Within Split, metrics are measured based on the influence of a given feature release. The measurement performed by Split is limited to the users exposed to the feature, the activity that occurred during a particular phase of the release, and the exposure of users to the feature is tied to a rollout plan that often involves imbalanced rollout percentages or targeting specific attributes. All of these result in the active user count metric not being an effective measure at the feature level in the way it is at a business level. Instead, metrics focused on measuring engagement and retention provide a more explicit indicator of how a feature will influence total active users.
To know the number of active keys exposed to a feature release, Split already provides out-of-the-box tracking through our impression tracking. Each exposed user generates an impression which tells us of the exposure and Split provides exact counts of these exposed keys for each treatment and rule on the Metrics Impact page.
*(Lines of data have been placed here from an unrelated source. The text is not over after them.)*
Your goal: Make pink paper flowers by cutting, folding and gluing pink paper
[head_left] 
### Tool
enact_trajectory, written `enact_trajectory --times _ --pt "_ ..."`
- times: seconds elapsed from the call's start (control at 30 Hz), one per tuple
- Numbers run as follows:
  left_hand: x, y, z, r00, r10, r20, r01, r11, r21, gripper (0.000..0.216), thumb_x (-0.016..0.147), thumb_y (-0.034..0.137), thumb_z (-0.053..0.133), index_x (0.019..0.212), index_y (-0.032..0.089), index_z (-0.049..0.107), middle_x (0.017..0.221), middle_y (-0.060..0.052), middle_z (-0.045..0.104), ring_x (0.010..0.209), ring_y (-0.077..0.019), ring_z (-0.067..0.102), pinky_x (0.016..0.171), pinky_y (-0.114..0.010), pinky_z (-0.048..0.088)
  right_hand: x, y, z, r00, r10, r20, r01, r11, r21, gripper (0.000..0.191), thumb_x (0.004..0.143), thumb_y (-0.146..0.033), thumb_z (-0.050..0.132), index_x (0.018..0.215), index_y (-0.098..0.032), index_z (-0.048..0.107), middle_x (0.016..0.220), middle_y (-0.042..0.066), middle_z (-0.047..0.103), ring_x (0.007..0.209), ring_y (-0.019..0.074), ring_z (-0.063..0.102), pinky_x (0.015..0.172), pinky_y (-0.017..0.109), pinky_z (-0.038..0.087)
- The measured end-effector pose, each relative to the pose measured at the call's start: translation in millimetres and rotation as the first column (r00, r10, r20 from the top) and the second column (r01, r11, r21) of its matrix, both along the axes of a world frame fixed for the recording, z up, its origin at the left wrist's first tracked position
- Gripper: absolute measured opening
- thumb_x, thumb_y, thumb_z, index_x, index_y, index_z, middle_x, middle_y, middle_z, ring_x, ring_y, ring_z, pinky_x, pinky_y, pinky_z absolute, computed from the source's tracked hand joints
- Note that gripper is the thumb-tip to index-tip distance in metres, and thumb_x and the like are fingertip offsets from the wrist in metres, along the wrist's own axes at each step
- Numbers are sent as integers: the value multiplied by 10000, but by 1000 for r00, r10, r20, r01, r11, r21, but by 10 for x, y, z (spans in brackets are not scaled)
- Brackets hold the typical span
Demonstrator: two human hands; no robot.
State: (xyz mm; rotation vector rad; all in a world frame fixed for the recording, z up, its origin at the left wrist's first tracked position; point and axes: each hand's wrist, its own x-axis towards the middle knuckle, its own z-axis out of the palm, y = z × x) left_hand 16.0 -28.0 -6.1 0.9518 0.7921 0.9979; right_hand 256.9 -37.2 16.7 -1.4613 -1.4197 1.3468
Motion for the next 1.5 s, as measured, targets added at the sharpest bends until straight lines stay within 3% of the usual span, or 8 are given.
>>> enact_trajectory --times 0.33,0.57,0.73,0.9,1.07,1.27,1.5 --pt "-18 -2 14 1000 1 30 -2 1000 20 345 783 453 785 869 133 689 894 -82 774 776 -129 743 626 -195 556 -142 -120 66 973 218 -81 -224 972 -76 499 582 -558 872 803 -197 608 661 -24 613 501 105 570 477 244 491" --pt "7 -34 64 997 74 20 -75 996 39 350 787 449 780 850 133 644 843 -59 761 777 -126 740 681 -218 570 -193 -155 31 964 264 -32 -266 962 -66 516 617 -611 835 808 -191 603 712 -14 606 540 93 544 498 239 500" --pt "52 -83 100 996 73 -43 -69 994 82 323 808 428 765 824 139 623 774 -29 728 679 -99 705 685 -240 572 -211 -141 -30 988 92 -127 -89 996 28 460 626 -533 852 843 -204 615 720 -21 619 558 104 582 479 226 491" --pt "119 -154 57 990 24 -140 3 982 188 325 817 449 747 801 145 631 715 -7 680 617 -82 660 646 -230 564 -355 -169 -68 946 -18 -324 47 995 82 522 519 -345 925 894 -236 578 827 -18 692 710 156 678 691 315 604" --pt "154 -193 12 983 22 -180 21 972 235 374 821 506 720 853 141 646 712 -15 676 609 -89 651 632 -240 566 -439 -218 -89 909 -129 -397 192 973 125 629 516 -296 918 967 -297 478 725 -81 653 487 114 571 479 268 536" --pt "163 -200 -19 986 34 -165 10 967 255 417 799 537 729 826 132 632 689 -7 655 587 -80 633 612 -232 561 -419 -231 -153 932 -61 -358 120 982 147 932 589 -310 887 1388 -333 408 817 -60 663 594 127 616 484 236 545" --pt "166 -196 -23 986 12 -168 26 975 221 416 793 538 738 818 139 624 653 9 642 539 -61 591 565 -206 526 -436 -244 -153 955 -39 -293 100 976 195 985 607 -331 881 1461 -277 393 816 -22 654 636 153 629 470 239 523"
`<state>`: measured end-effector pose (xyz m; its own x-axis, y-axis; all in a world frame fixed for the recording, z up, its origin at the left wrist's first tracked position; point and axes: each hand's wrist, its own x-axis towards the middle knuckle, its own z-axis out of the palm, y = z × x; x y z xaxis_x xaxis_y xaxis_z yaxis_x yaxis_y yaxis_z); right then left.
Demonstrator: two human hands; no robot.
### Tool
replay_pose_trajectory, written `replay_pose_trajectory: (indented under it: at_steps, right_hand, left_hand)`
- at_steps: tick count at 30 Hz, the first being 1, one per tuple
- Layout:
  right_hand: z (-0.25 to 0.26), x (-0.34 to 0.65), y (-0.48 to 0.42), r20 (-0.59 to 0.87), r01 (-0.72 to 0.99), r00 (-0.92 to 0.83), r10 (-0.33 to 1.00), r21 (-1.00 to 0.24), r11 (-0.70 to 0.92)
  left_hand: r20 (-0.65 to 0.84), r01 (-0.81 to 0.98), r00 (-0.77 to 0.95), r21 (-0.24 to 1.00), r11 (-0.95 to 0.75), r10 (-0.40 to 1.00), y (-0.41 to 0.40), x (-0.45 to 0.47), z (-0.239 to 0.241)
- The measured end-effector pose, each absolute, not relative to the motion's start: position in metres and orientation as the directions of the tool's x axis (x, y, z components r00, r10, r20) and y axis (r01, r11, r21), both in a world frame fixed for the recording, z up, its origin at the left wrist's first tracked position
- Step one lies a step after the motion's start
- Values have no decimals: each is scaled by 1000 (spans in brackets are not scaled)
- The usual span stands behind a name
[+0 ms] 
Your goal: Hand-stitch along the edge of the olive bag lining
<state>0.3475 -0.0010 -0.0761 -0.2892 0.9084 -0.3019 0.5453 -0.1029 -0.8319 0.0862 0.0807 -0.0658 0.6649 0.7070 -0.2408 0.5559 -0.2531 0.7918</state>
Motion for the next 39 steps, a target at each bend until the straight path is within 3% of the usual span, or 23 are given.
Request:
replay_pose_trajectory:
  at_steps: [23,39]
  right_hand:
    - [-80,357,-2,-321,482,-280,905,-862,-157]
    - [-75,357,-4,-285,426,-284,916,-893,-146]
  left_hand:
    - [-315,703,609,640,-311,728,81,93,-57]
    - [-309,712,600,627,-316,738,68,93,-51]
It may be preferred to isolate active user counts based on the user’s activities or demographics (location, browser type). In such cases, it helps to create a metric, which must be built with an event that any active user will perform. Traditionally this is a session start or a page view. However, in a feature measurement context, only events which occur after the user’s exposure to the feature are captured. As a result, the session will have already started, and the user may not move to view another page during their session, so this active user would fail to be counted towards the metric. Instead, using the session ping event (if available) is the best way to increase the coverage for all users.
As discussed above, active user counts for a particular feature can be easily accessed in Split without creating a metric. This metric has some risk for inaccuracies due to the difficulty of generating a consistent event for all users but can help in specific circumstances. Calculation of total active users as a metric can use property filters to observe which users actively meet that criteria.
As the number of active users is dependent on who comes to the site initially, it is challenging for features on the site to drive that adoption behavior. A more robust measure for feature-related use cases is tracking the return rate of users after a period of time. That is more likely to be impacted by the experience the user had in the product.
When viewing the total active users metric on the Split Metrics Impact page, note that statistical analysis is not available for this metric, as it simply represents a total count across all users exposed to the feature. The metric can be used as a helpful reference and, for debugging purposes, but it lacks decision-making power.